NVIDIA / TensorRT-LLM

TensorRT-LLM provides users with an easy-to-use Python API to define Large Language Models (LLMs) and build TensorRT engines that contain state-of-the-art optimizations to perform inference efficiently on NVIDIA GPUs. TensorRT-LLM also contains components to create Python and C++ runtimes that execute those TensorRT engines.
https://nvidia.github.io/TensorRT-LLM
Apache License 2.0
8.18k stars 908 forks source link

"No valid weight only groupwise GEMM tactic" error during inference #1235

Open palVikram opened 6 months ago

palVikram commented 6 months ago

System Info

Who can help?

@Tracin @juney-nvidia @byshiue

Information

Tasks

Reproduction

Steps:

Step 1: Build Dockerimage from this Dockerfile: https://github.com/NVIDIA/TensorRT-LLM/blob/main/docker/Dockerfile.multi

Step 2: docker run --gpus all -it --rm

Step 3: Inside Docker container bash:

a. Installed Git LFS b. Cloned git clone https://huggingface.co/mistralai/Mistral-7B-Instruct-v0.2 and Git lfs pull c. Quantized model using this command: python ../quantization/quantize.py --model_dir ./Mistral-7B-Instruct-v0.2 \ --dtype float16 \ --qformat int4_awq \ --awq_block_size 128 \ --output_dir ./quantized_int4-awq \ --calib_size 32 d. Build Tensorrt enginer: trtllm-build --checkpoint_dir ./quantized_int4-awq \ --output_dir ./mistral_trt_engine/ \ --gemm_plugin float16 e. Mistral Tensorrt engine run command used: python3 run.py --max_output_len=50 \ --tokenizer_dir ./Mistral-7B-Instruct-v0.2 \ --engine_dir=./mistral_trt_engine/ \ --max_attention_window_size=4096

Expected behavior

I am successfully able to build a TensorRT engine from the Hugging Face Mistral model clone inside a Docker image. However, when I run it, I face the error message: 'No valid weight only groupwise GEMM tactic.'

actual behavior

Error Screenshot: WhatsApp Image 2024-03-05 at 9 45 29 AM

additional notes

@Tracin am I missing any step during quantization that is causing this error?

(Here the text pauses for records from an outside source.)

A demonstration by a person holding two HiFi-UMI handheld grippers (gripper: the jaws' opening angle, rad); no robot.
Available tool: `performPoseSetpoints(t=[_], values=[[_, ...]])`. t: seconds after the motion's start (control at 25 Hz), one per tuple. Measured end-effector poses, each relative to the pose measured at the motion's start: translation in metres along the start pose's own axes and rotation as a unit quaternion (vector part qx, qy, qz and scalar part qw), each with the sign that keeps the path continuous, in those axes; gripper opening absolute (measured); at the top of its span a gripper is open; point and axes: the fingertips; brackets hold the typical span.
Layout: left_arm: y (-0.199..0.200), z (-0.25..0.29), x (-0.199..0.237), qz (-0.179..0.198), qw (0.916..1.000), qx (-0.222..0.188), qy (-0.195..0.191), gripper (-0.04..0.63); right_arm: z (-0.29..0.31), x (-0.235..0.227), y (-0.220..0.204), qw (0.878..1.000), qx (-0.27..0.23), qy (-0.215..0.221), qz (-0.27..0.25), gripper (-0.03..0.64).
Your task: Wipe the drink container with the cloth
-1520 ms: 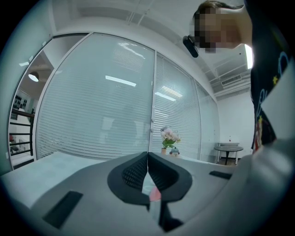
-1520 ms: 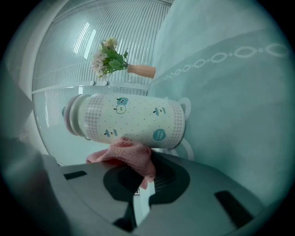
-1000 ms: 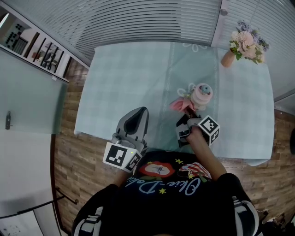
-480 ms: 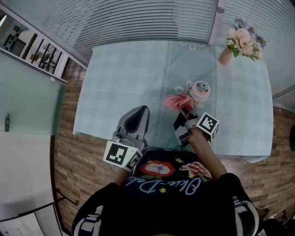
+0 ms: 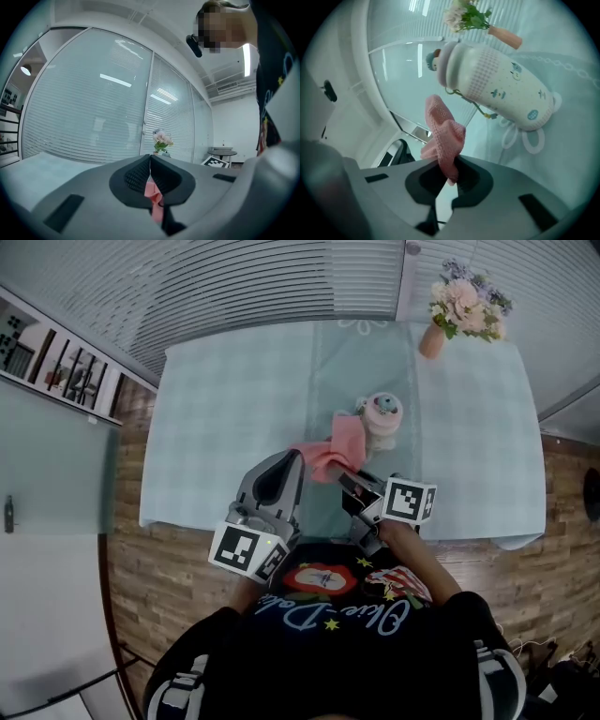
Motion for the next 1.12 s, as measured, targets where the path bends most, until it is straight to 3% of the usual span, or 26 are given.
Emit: performPoseSetpoints(t=[0.2,0.36,0.64,1.12], values=[[0.001,0.009,-0.014,0.003,0.9998,-0.001,-0.022,0.005,-0.022,0.008,0.005,0.993,0.019,-0.033,-0.111,0.012],[0.0,0.014,-0.022,0.003,0.9995,-0.001,-0.032,0.005,-0.044,0.012,0.031,0.985,-0.011,-0.057,-0.163,0.012],[-0.001,0.012,-0.024,0.001,0.9995,-0.004,-0.03,0.005,-0.064,0.005,0.06,0.986,-0.069,-0.068,-0.134,0.012],[-0.003,0.007,-0.017,-0.005,0.9999,-0.003,-0.008,0.005,-0.074,-0.024,0.07,0.985,-0.099,-0.098,-0.097,0.012]])
Point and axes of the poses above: the fingertips, and each gripper's own axes: z forward along the fingers, x to its left, y out of its top, and after that the axes turned 3 degrees about x, right-handed
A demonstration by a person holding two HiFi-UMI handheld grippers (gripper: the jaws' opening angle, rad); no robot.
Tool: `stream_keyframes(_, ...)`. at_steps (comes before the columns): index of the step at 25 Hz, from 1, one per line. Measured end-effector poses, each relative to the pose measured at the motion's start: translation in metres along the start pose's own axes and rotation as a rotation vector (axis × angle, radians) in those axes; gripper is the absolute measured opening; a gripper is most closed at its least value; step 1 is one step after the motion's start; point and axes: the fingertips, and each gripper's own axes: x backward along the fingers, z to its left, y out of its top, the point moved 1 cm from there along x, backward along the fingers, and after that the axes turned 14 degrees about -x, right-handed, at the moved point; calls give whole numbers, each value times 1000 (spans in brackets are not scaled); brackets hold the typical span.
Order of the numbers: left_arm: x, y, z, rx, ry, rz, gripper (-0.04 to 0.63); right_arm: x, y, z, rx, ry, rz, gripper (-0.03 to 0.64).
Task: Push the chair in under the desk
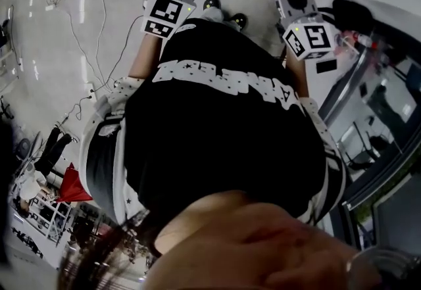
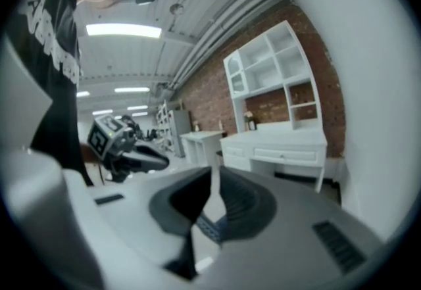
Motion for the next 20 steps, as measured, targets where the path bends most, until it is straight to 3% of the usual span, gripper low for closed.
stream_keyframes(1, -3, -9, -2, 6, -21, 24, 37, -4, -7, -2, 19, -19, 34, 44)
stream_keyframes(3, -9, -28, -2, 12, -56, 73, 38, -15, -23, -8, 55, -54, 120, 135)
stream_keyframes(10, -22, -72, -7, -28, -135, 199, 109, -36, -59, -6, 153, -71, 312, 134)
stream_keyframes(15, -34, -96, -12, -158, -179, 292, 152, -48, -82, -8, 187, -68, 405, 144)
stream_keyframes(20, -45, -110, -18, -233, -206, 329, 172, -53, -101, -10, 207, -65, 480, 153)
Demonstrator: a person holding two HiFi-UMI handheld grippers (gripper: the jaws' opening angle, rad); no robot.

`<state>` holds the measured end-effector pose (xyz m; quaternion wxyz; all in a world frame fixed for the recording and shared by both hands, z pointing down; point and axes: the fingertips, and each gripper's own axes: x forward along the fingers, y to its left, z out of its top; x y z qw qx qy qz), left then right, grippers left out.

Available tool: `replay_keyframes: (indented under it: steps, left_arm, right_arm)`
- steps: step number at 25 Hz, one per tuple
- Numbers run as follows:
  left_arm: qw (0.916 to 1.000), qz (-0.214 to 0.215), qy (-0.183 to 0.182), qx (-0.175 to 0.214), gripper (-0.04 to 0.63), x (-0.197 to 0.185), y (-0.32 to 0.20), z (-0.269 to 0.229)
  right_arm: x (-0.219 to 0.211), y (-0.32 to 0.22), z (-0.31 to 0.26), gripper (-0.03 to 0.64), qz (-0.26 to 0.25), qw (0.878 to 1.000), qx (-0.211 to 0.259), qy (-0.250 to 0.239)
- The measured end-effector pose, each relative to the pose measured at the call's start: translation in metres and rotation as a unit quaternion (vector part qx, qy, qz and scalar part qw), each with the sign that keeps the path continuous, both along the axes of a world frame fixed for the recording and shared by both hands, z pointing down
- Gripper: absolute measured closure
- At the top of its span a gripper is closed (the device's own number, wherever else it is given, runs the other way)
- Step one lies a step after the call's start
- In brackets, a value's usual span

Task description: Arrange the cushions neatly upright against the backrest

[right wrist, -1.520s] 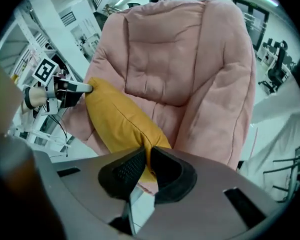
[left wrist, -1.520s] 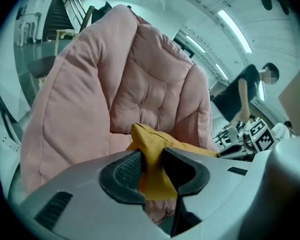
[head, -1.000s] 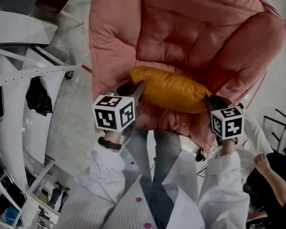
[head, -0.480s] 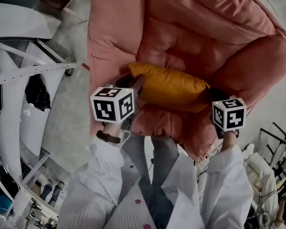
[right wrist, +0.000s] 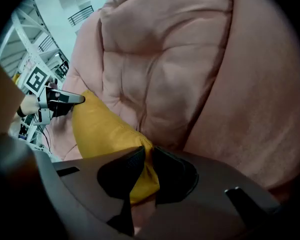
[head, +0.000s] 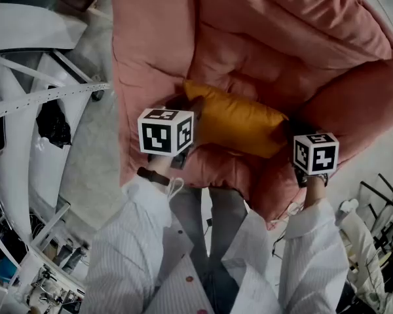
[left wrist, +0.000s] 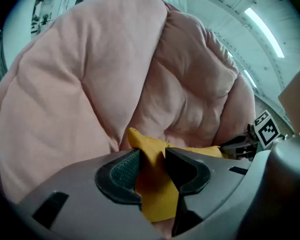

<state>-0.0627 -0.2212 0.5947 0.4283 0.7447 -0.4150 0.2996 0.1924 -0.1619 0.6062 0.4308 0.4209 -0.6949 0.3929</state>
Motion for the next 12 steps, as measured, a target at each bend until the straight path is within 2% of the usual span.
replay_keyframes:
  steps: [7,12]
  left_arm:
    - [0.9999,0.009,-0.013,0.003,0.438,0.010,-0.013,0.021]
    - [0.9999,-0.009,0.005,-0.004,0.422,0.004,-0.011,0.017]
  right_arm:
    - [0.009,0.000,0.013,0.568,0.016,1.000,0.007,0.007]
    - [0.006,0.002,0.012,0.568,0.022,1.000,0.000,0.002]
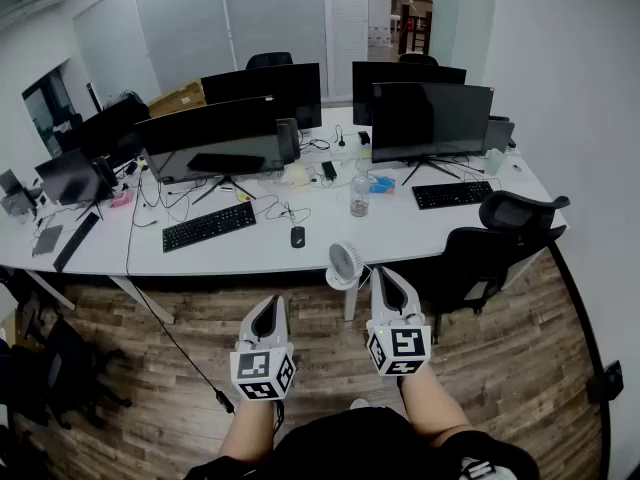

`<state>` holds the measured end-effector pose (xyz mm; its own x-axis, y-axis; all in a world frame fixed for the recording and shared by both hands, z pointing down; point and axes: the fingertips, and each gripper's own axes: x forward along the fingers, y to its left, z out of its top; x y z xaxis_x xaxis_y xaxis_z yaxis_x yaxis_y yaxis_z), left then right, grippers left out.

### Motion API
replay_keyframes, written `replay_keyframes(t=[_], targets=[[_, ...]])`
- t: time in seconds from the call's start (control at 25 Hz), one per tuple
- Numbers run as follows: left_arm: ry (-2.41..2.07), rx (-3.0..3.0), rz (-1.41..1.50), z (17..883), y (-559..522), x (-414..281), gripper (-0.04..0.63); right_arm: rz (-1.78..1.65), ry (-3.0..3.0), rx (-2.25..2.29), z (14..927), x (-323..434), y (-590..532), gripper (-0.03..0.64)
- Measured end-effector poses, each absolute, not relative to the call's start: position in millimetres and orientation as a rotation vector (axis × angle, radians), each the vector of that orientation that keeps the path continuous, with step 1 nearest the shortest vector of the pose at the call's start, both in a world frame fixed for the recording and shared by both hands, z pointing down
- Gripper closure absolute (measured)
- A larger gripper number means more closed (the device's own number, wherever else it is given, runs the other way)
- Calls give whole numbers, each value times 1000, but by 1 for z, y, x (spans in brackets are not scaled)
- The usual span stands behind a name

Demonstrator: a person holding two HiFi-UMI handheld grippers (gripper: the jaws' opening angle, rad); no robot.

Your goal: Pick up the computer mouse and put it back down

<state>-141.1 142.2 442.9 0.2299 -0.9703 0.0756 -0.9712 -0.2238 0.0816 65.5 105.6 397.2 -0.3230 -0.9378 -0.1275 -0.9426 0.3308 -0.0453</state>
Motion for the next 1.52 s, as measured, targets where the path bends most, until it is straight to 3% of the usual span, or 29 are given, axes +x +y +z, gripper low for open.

palVikram commented 6 months ago

I also tried with "mistralai/Mistral-7B-v0.1" model and followed the same above steps, got same error.

Tracin commented 6 months ago

@Barry-Delaney I think we are going to support weightonlygroupwise for SM70, am I correct?

Barry-Delaney commented 6 months ago

@Tracin currently we don't have such plan in our roadmap yet.

salaki commented 3 weeks ago

I got same error on H100 when inferrencing on int4 quantilized engine. @Barry-Delaney

Barry-Delaney commented 3 weeks ago

@salaki are you using a customized model? Could you please provide more information about GEMM-related params in your model?